Aim of the task.
In the data below, find each line carrying the string "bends" and copy it out.

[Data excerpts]

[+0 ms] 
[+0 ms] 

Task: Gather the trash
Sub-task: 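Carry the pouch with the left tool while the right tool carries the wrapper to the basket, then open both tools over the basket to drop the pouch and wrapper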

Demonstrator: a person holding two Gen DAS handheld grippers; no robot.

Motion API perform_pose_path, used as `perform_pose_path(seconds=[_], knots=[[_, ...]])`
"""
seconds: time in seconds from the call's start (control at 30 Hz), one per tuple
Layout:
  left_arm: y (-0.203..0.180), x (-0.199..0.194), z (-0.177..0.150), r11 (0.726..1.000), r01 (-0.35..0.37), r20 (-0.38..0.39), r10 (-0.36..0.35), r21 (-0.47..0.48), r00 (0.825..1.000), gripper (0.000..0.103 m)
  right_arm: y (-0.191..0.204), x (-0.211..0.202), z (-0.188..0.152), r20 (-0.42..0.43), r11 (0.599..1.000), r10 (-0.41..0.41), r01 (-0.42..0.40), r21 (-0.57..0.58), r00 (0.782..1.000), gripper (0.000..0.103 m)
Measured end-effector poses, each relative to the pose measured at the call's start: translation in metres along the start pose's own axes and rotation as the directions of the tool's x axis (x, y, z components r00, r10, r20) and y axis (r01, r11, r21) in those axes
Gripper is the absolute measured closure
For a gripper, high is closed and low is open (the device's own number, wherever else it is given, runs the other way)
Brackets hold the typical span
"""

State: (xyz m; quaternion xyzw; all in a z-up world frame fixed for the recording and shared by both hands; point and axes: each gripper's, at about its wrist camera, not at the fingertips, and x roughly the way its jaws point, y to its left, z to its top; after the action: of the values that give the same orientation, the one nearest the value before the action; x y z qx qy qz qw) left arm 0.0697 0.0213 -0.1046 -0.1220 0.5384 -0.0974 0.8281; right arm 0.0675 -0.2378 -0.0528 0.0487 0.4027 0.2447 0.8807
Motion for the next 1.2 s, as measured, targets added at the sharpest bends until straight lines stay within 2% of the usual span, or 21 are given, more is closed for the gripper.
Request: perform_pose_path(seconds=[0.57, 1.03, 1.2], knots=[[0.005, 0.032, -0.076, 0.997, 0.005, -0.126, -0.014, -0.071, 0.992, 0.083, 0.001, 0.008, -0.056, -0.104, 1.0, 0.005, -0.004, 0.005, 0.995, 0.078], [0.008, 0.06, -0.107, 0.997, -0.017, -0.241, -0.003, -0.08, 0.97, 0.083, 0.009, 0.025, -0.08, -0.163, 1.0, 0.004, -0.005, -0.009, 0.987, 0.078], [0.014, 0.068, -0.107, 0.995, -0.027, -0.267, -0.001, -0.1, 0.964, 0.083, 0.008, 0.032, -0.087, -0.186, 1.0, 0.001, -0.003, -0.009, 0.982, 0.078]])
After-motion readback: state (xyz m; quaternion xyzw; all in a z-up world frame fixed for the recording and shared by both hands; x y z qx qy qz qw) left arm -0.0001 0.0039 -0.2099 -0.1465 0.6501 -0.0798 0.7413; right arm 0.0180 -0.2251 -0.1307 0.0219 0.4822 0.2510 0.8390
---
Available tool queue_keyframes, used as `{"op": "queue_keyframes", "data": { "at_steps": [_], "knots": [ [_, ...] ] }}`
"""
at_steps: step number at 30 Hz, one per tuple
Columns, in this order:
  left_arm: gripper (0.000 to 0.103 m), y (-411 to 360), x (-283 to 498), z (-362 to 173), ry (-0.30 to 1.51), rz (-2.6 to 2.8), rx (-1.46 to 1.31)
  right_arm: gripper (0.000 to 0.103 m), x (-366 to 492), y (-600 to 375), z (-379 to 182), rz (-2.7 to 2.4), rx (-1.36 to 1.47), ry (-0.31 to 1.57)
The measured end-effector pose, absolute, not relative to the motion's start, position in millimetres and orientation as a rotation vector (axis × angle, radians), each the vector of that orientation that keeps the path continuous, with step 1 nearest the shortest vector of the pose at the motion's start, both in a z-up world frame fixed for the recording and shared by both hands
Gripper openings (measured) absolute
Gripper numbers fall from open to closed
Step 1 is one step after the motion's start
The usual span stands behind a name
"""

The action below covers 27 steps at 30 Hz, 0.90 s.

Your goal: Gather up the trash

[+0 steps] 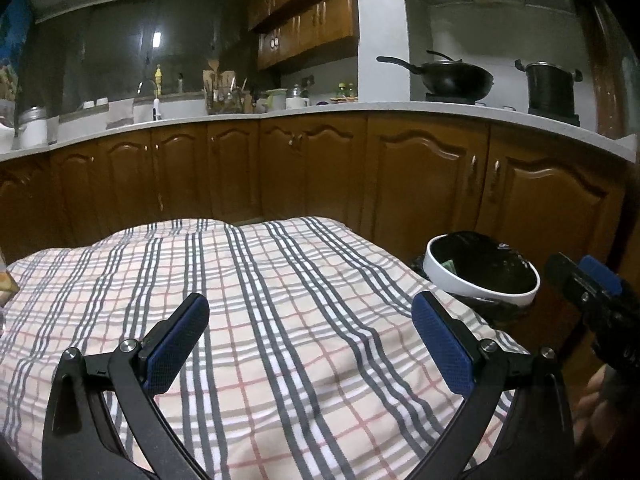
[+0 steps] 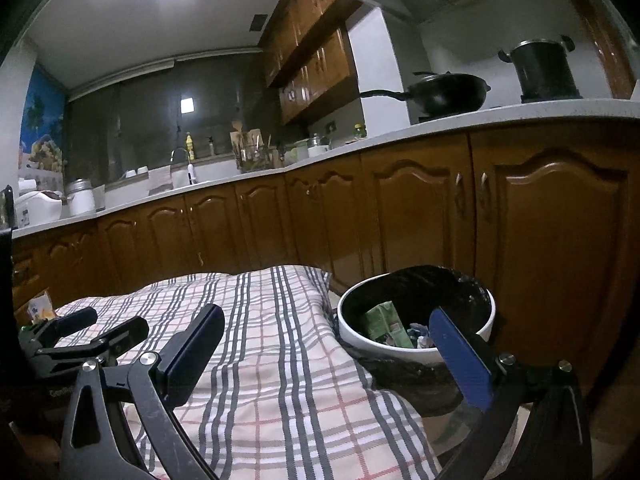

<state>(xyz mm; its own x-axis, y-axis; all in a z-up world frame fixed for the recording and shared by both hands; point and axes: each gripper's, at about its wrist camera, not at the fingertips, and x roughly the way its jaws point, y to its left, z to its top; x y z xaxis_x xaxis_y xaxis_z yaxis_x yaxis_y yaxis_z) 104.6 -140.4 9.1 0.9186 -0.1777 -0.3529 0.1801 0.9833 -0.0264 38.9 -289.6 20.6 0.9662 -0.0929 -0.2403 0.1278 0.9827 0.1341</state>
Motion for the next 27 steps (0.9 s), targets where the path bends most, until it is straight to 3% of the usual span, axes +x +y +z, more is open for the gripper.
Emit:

Solved problem.
Motion for the next 1.2 s, as measured, targets added at the sharpest bends until straight lines stay within 2% of the usual span, or 21 are given, more is closed for the gripper.
Motion for the next 27 steps (0.9 s), targets where the path bends most, until it is straight to 3% of the usual span, axes +x +y +z, more is open for the gripper.

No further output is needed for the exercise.